- [WHAT YOU SHOULD DO] Retype the records below exactly as they appear, but leave out any pictures.

[Data items]

::::

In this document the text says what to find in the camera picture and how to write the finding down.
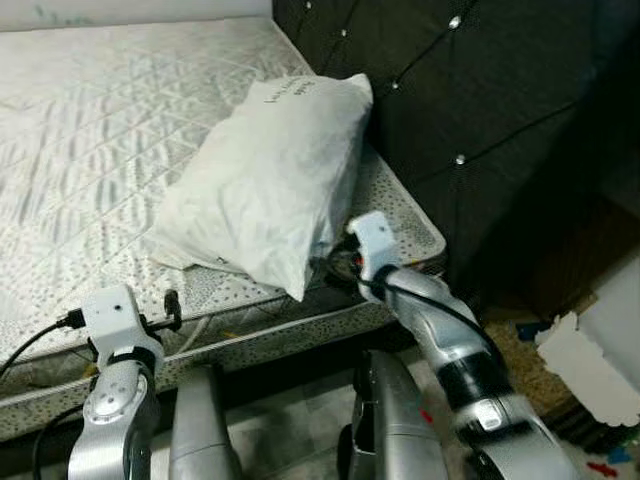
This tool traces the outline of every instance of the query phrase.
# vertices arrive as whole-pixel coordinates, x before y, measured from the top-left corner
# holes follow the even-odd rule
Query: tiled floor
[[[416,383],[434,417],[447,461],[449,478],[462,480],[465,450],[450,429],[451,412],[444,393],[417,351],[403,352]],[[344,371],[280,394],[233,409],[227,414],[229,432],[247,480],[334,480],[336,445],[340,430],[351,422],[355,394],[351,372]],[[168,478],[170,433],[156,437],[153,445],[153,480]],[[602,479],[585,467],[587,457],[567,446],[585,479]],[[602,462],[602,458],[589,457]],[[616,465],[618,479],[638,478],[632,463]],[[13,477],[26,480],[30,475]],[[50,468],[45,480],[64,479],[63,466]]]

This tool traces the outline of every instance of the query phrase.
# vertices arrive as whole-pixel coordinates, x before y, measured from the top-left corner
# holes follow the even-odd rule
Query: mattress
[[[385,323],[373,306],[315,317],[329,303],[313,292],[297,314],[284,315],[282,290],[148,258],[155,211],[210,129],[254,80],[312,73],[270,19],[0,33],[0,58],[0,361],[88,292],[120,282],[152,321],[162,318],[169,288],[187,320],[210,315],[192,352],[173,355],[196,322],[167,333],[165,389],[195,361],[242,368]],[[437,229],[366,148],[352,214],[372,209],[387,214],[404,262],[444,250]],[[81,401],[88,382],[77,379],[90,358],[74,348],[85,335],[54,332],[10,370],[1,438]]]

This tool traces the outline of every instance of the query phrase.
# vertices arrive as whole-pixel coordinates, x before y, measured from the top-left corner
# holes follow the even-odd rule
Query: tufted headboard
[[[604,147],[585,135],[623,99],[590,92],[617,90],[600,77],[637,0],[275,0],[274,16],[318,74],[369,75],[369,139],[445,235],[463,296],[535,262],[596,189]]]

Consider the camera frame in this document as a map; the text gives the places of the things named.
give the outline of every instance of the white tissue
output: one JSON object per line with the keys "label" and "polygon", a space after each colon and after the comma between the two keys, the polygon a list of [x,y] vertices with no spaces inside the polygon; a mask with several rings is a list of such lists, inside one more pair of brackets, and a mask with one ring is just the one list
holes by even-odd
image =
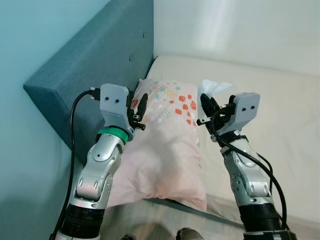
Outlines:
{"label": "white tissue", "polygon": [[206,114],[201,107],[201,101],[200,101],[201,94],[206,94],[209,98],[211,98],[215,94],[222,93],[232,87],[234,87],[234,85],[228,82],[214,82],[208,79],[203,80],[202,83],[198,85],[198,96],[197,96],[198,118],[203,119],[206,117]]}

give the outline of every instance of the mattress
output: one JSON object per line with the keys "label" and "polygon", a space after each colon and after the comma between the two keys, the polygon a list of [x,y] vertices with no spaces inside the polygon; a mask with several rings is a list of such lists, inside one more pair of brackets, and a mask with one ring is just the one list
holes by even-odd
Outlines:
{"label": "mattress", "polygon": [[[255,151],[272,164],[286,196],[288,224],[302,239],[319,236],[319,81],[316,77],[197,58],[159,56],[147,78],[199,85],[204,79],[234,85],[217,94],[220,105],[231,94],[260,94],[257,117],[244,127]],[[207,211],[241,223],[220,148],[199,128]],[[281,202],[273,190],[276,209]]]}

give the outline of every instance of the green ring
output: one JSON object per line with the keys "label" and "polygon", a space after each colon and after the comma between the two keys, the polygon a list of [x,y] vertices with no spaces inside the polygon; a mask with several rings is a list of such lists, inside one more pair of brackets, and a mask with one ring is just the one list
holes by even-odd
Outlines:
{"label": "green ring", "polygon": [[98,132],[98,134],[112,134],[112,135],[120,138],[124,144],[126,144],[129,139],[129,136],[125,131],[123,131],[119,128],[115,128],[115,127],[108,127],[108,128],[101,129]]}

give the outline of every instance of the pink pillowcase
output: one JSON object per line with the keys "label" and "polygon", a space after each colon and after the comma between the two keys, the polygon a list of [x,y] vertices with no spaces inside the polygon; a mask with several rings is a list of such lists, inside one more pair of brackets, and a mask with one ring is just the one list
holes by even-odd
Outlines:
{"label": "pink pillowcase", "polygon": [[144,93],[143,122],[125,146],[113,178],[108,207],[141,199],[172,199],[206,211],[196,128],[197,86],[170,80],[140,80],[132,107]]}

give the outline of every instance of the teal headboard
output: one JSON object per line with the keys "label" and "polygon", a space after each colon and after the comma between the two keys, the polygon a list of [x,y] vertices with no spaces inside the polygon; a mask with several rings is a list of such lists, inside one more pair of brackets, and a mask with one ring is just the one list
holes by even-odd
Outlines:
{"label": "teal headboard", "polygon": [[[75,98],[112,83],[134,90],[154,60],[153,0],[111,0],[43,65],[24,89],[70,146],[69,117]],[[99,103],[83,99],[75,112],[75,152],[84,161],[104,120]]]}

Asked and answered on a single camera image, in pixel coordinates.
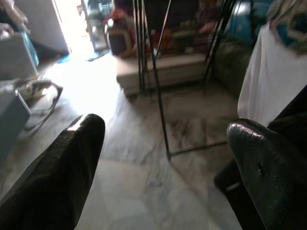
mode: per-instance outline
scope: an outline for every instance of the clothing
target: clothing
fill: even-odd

::::

- [SOLUTION TO THIS TASK]
In this document the text says what to find in the camera picture and how to write the finding down.
This tool traces the outline of every instance of the query phrase.
# vertices arrive as whole-pixel coordinates, x before y, measured from the top-left corner
# holes follow the even-odd rule
Query: tiled floor
[[[416,383],[434,417],[447,461],[449,478],[462,480],[465,450],[450,429],[451,412],[444,393],[417,351],[403,352]],[[344,371],[280,394],[233,409],[227,414],[229,432],[247,480],[334,480],[336,445],[340,430],[351,422],[355,394],[351,372]],[[168,478],[170,433],[156,437],[153,445],[153,480]],[[602,479],[585,467],[587,457],[567,446],[585,479]],[[602,462],[602,458],[589,457]],[[616,465],[618,479],[638,478],[632,463]],[[13,477],[26,480],[30,475]],[[50,468],[45,480],[64,479],[63,466]]]

This tool traces the outline of every instance of the query phrase.
# vertices arrive as whole-pixel coordinates, x before y, measured from the top-left corner
# holes follow the even-odd rule
Query: mattress
[[[385,323],[373,306],[315,317],[329,303],[313,292],[297,314],[284,315],[282,290],[148,258],[155,211],[210,129],[254,80],[312,73],[270,19],[0,33],[0,58],[0,361],[88,292],[120,282],[152,321],[162,318],[169,288],[187,320],[210,315],[192,352],[173,355],[196,322],[167,333],[165,389],[195,361],[242,368]],[[437,229],[366,148],[352,214],[372,209],[387,214],[404,262],[444,250]],[[81,401],[88,382],[77,379],[90,358],[74,348],[85,335],[54,332],[10,370],[1,438]]]

This tool traces the outline of every instance of the query phrase.
# vertices arrive as whole-pixel coordinates, x before y, measured from the top-left corner
# holes follow the even-odd rule
Query: tufted headboard
[[[604,147],[585,135],[623,99],[590,92],[617,90],[600,77],[637,0],[275,0],[274,16],[318,74],[369,75],[369,139],[445,235],[463,296],[535,262],[596,189]]]

Consider the camera frame in this document as a map; the text gives the places of the things named.
give the outline of every instance of the white tissue
output: one JSON object per line with the keys "label" and "polygon", a space after each colon and after the comma between the two keys, the polygon a list of [x,y] vertices with no spaces inside the polygon; a mask with several rings is a list of such lists, inside one more pair of brackets, and a mask with one ring is just the one list
holes by even-odd
image =
Outlines:
{"label": "white tissue", "polygon": [[206,114],[201,107],[201,101],[200,101],[201,94],[206,94],[209,98],[211,98],[215,94],[222,93],[232,87],[234,87],[234,85],[228,82],[214,82],[208,79],[203,80],[202,83],[198,85],[198,96],[197,96],[198,118],[203,119],[206,117]]}

give the outline of every instance of the mattress
output: one JSON object per line with the keys "label" and "polygon", a space after each colon and after the comma between the two keys, the polygon a list of [x,y] vertices with no spaces inside the polygon; a mask with several rings is a list of such lists, inside one more pair of brackets, and a mask with one ring is just the one list
holes by even-odd
Outlines:
{"label": "mattress", "polygon": [[[255,151],[272,164],[286,196],[288,224],[302,239],[319,236],[319,81],[316,77],[197,58],[159,56],[147,78],[199,85],[204,79],[234,85],[217,94],[220,105],[231,94],[260,94],[257,117],[244,127]],[[207,211],[241,223],[220,148],[199,128]],[[281,202],[273,190],[276,209]]]}

give the outline of every instance of the green ring
output: one JSON object per line with the keys "label" and "polygon", a space after each colon and after the comma between the two keys, the polygon a list of [x,y] vertices with no spaces inside the polygon; a mask with several rings is a list of such lists, inside one more pair of brackets, and a mask with one ring is just the one list
holes by even-odd
Outlines:
{"label": "green ring", "polygon": [[98,132],[98,134],[112,134],[112,135],[120,138],[124,144],[126,144],[129,139],[129,136],[125,131],[123,131],[119,128],[115,128],[115,127],[108,127],[108,128],[101,129]]}

give the outline of every instance of the pink pillowcase
output: one JSON object per line with the keys "label" and "polygon", a space after each colon and after the comma between the two keys, the polygon a list of [x,y] vertices with no spaces inside the polygon; a mask with several rings is a list of such lists, inside one more pair of brackets, and a mask with one ring is just the one list
holes by even-odd
Outlines:
{"label": "pink pillowcase", "polygon": [[144,93],[143,122],[125,146],[113,178],[108,207],[141,199],[172,199],[206,211],[196,128],[197,86],[170,80],[140,80],[132,107]]}

give the outline of every instance of the teal headboard
output: one JSON object per line with the keys "label" and "polygon", a space after each colon and after the comma between the two keys, the polygon a list of [x,y] vertices with no spaces inside the polygon; a mask with several rings is a list of such lists, inside one more pair of brackets, and a mask with one ring is just the one list
holes by even-odd
Outlines:
{"label": "teal headboard", "polygon": [[[75,98],[112,83],[134,90],[154,60],[153,0],[111,0],[43,65],[24,89],[70,146],[69,117]],[[99,103],[83,99],[75,112],[75,152],[84,161],[104,120]]]}

Asked and answered on a single camera image, in pixel coordinates.
mode: per-instance outline
scope: an outline for every instance of the clothing
target: clothing
fill: even-odd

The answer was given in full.